1

I know that I can use regex to match substrings in a string, but is it possible to match some patterns in binary data using regex? If so then in what format should the binary data be - binary array, stream, or something else?

edit:

well to explain i have binary data that shouldnt have some strings inside but the data itself is binary so i need to detect this pattern of data so i mark this data as invalid.
but i couldnt convert this binary data to string since it would be invalid. maybe only to some char[] or something.

edit:

now i am thinking maybe converting the binary data to a basic encoding (any hints on which is the most basic encoding available? certainly not unicode, i think ascii?) and then i will use regex.
but the question would i be able to convert any binary data to string using this encoding or i will encounter some cases which will be invalid and will cause exceptions when converting the binary data to string.

2
  • from Wikipedia: regular expressions provide a concise and flexible means for matching strings of text. Commented Oct 9, 2010 at 19:15
  • 3
    @splash: Wikipedia is wrong. Fundamentally, regular expressions are not about text but about formal languages, a totally abstract concept. You can obviously apply them to natual language text, but also to a lot of other things, as long as they are regular enough. Commented Oct 9, 2010 at 20:04

5 Answers 5

3

The technical answer to your question is yes, since you could just treat the binary data as a string of a particular encoding, but I don't believe that's what you're asking.

If you're asking if there's a library designed to do pattern matching on an array of bytes, then the .NET regex system will not do this and there isn't such a library that I'm aware of.

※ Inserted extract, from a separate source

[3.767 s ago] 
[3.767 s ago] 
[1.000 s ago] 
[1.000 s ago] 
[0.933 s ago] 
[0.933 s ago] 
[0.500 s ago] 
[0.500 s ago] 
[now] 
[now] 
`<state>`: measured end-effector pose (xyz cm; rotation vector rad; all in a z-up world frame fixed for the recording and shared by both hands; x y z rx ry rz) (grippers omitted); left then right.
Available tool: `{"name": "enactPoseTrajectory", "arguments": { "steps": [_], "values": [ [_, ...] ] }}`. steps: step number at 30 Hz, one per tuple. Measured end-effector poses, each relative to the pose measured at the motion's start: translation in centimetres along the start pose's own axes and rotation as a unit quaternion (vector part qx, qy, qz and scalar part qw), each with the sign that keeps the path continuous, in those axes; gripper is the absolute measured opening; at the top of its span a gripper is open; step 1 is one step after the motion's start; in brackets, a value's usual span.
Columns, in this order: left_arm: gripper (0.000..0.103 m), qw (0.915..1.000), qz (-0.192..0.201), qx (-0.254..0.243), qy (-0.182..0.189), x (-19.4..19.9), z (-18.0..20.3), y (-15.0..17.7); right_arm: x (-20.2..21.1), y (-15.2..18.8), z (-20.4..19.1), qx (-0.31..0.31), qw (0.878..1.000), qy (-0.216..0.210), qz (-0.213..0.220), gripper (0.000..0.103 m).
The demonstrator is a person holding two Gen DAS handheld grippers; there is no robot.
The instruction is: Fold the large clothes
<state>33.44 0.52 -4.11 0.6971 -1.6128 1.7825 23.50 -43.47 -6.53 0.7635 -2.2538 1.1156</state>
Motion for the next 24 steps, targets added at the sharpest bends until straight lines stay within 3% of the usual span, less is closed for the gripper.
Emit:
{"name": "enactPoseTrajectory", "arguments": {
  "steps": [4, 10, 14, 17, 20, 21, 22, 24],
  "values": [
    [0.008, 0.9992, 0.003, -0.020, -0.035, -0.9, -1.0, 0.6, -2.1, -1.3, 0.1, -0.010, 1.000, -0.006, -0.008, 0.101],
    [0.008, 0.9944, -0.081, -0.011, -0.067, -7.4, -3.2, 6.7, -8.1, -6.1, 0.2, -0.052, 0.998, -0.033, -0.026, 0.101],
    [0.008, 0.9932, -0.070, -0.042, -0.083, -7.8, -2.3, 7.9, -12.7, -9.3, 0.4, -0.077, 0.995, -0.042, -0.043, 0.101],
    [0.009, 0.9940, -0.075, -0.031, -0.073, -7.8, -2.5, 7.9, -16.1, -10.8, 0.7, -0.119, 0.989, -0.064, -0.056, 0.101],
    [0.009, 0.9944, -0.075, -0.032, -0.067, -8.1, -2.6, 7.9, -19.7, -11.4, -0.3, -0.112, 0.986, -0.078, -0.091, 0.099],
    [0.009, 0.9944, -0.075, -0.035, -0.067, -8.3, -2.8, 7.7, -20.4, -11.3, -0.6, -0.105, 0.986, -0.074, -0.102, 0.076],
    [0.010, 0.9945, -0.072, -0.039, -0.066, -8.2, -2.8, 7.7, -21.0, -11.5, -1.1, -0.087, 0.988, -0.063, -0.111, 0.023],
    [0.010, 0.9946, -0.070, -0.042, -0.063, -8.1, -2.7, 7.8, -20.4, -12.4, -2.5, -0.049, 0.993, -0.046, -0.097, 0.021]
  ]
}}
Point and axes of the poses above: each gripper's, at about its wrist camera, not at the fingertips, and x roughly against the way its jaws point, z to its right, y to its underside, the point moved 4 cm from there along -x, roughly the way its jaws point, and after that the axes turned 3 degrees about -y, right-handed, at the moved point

Sign up to request clarification or add additional context in comments.

14 Comments

i dont want to treat this data as string. but is there any other method i can use to achieve this without using regex?
@Karim: Not that I am aware of, but there are plenty of tutorials and explanations online about writing your own implementation of regular expressions. I wouldn't imagine it would be incredibly difficult to adapt one of these to work on binary data rather than text.
@Karim: If you're going to use string manipulation, I would suggest ASCII, as it's a single-byte encoding (so you'll get one character for every byte). Using a variable-byte encoding can/will result in the length of the string not necessarily corresponding to the length of your byte array.
Are you sure? msdn.microsoft.com/en-us/library/system.text.asciiencoding.aspx says otherwise: "Since ASCIIEncoding supports only the Unicode character values between U+0000 and U+007F (...)"
@Joren: Interesting, I was always under the impression that ASCIIEncoding took advantage of the extended ASCII character set, but evidently not. In order to use that, you'll probably need to use the Western European ISO standard. Instead of using Encoding.ASCII, use Encoding.GetEncoding(28591). The various unicode sets will not work for this technique, as you can end up having the decoder interpret multiple bytes as a single character.
|
2

Yes it is possible but why would you want to? You would need to encode the data as a string first of course but if you are going to go to that trouble why don't you simply deserialize the data into a more sensible data structure?

Regular expressions are for matching strings only - if have binary data then you can be quite sure that a regex is the wrong solution to your problem.

1 Comment

well the binary data i have can contain string but mostly its binary. i just need to detect some string patterns that will mark the data as invalid.
0

I haven't tried this, but I'll bet you could convert your binary data to a base64 string, then use a regex to find your search string - of course, you would have to encode your search string in base64 as well.

3 Comments

i dont think this will work. because the byte offsets will be different in base64 string, i mean the data wont be byte (8 bits) alligned but instead 6 bits aligned
I thought if you converted the search string as well it might work out - but now that you mention it, I can see that it would work maybe only 1 out of 3 times, when the relevant bytes just happen to line up right. Oh well, sounded good when I wrote it... :(
well thanks for your input. all ideas are good since they can lead to other ideas even if the first idea dont work first. :)
0

Perl are able to match against pure binary data. And I think this should be possible with most of the other brands.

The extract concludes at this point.